#### Exercise goal:
Would you please transcribe the records below from the line with "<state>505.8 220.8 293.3" through their final line, exactly and with no other lines?

<<<<

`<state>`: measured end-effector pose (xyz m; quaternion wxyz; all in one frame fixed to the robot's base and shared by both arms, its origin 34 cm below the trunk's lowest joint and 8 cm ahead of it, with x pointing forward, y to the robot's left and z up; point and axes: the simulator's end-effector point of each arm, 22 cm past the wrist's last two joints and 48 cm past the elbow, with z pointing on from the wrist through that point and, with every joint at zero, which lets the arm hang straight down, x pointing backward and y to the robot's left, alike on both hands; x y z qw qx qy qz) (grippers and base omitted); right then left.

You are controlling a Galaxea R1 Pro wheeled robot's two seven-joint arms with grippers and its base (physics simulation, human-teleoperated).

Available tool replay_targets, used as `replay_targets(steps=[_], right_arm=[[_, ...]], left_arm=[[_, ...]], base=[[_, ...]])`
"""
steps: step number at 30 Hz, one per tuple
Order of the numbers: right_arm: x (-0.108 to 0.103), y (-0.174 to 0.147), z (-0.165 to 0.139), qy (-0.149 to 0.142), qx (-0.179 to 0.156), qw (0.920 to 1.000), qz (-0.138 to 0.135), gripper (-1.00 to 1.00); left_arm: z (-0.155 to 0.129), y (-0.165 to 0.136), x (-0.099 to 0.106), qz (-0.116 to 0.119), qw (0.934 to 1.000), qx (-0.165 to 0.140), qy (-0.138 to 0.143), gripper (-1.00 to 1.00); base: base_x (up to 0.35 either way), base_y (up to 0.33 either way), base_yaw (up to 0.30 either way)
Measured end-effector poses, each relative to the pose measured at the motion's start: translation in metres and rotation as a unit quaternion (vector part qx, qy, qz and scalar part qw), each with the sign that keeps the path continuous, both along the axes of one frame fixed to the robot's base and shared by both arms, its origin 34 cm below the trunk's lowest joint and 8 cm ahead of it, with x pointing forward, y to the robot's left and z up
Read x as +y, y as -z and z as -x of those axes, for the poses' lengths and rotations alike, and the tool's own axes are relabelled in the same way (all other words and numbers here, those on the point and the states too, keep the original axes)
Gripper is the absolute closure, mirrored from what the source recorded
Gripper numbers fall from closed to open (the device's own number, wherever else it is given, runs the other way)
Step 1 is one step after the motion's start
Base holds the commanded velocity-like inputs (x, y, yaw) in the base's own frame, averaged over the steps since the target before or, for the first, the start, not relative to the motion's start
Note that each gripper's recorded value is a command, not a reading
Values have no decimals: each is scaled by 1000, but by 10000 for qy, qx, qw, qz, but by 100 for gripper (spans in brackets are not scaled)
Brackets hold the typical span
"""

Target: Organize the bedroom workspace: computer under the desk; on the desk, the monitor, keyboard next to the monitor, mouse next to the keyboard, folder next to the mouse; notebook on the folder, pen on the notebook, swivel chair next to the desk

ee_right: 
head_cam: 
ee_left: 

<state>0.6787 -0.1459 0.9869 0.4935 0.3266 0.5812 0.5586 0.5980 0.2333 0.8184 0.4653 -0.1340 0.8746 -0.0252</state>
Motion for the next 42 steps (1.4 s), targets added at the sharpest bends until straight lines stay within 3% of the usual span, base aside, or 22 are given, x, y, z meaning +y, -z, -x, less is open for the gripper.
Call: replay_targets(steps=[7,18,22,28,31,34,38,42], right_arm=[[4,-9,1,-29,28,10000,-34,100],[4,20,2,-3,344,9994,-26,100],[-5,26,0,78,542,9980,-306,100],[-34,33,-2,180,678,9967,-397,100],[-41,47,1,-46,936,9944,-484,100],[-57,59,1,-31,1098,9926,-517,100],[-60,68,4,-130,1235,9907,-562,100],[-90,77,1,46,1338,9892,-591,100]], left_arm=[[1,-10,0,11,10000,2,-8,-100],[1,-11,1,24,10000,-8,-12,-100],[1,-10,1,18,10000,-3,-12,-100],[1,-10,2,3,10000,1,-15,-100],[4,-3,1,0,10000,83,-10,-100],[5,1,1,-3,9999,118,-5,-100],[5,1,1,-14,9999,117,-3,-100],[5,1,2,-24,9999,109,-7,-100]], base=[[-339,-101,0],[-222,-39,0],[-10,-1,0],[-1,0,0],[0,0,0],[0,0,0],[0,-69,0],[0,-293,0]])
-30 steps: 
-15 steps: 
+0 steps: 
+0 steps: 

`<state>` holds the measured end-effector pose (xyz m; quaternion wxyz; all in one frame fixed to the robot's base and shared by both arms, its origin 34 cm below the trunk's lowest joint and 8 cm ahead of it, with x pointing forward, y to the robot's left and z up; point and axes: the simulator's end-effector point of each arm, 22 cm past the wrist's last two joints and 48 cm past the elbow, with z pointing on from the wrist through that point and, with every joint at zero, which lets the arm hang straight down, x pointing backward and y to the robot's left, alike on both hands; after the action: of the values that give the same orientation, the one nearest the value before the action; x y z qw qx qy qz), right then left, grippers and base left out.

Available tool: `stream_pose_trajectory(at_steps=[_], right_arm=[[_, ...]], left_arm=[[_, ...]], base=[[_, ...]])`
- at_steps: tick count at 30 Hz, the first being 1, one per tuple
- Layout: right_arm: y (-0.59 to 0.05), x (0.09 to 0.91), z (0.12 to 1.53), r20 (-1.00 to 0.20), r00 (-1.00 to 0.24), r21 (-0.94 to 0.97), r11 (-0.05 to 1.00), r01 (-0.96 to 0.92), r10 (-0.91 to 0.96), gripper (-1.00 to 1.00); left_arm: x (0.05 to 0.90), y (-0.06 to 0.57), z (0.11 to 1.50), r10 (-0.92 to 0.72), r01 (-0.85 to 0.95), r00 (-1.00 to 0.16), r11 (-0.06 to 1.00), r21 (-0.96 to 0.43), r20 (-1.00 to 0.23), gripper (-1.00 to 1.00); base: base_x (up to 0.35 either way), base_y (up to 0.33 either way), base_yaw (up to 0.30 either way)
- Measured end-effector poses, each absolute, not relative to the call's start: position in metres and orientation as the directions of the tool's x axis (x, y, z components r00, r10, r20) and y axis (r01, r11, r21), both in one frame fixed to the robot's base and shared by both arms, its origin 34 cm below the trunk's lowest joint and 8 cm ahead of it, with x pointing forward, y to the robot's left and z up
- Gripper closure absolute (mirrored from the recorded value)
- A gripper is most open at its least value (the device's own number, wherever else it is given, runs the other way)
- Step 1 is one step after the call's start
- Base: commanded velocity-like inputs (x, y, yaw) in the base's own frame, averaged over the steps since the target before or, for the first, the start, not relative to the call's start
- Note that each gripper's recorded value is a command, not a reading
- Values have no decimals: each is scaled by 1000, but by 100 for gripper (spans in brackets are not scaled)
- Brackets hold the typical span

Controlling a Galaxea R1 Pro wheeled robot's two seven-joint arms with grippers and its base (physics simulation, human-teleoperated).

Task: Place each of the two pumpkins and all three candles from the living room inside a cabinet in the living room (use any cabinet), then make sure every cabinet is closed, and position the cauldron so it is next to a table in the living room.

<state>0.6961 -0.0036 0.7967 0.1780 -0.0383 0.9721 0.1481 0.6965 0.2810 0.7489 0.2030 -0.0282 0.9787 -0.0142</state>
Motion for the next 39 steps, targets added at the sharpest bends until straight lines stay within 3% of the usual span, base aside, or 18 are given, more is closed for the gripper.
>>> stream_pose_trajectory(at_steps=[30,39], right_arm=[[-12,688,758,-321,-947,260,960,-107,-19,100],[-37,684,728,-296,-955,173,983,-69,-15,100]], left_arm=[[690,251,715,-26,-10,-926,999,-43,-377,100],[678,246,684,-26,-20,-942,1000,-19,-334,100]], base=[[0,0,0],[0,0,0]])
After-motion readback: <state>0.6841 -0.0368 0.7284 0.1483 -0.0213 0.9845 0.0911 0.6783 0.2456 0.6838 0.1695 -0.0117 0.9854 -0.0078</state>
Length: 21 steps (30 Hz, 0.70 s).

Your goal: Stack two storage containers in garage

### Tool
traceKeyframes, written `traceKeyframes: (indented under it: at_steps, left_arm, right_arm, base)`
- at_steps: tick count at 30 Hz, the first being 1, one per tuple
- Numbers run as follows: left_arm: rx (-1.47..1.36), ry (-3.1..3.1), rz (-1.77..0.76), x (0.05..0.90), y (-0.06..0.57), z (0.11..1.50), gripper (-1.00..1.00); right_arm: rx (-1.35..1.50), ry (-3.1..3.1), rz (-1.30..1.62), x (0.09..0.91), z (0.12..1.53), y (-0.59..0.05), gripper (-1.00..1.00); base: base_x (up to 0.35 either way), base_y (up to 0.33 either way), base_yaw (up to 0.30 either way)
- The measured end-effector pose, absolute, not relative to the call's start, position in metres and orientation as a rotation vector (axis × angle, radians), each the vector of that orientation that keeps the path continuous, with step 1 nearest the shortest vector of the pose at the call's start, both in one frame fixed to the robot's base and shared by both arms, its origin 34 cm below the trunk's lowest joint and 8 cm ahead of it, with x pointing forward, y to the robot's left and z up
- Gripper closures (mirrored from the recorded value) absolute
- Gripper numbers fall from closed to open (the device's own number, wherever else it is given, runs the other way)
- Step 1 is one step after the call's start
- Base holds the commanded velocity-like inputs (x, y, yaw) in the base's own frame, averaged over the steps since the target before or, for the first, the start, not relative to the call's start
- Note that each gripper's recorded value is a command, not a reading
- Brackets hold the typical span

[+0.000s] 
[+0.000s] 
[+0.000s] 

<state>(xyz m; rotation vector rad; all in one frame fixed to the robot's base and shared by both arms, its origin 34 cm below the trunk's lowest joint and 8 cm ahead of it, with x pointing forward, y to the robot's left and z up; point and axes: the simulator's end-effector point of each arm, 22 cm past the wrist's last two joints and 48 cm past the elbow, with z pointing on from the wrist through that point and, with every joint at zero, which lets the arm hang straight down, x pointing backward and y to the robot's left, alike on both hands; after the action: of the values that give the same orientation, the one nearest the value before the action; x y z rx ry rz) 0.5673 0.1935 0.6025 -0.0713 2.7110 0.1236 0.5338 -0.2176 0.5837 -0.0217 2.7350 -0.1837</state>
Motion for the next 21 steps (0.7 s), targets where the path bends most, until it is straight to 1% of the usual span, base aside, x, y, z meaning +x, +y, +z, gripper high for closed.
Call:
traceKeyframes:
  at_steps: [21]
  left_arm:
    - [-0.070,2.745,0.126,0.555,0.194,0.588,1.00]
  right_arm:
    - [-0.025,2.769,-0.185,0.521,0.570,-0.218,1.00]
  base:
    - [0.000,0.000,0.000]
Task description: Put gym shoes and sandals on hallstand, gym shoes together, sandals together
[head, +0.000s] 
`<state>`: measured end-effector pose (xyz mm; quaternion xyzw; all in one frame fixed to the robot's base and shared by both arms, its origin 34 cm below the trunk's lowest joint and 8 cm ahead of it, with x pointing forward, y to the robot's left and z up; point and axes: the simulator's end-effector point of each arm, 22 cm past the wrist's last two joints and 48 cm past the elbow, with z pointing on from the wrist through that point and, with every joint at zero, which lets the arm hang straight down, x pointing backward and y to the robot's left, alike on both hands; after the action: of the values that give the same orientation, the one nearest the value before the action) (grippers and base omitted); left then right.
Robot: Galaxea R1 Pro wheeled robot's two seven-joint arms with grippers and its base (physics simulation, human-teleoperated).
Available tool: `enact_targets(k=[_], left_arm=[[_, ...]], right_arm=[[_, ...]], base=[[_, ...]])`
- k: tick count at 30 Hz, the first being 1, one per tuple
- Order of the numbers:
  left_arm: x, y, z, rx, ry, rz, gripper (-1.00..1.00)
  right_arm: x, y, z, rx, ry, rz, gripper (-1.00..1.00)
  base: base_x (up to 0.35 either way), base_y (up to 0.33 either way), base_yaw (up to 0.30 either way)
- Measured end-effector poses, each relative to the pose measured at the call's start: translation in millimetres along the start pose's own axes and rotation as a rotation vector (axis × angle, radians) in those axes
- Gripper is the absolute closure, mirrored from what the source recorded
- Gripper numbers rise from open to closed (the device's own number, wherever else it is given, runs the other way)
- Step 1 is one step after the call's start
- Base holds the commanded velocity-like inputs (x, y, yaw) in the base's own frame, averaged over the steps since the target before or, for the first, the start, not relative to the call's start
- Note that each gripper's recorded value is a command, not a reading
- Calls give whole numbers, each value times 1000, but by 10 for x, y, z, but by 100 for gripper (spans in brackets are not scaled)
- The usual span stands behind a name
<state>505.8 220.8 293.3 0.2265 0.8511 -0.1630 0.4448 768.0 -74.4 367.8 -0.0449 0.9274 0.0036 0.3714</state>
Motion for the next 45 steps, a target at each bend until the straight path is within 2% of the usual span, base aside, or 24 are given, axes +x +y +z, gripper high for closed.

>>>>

#### Solution:
<state>505.8 220.8 293.3 0.2265 0.8511 -0.1630 0.4448 768.0 -74.4 367.8 -0.0449 0.9274 0.0036 0.3714</state>
Motion for the next 45 steps, a target at each bend until the straight path is within 2% of the usual span, base aside, or 24 are given, axes +x +y +z, gripper high for closed.

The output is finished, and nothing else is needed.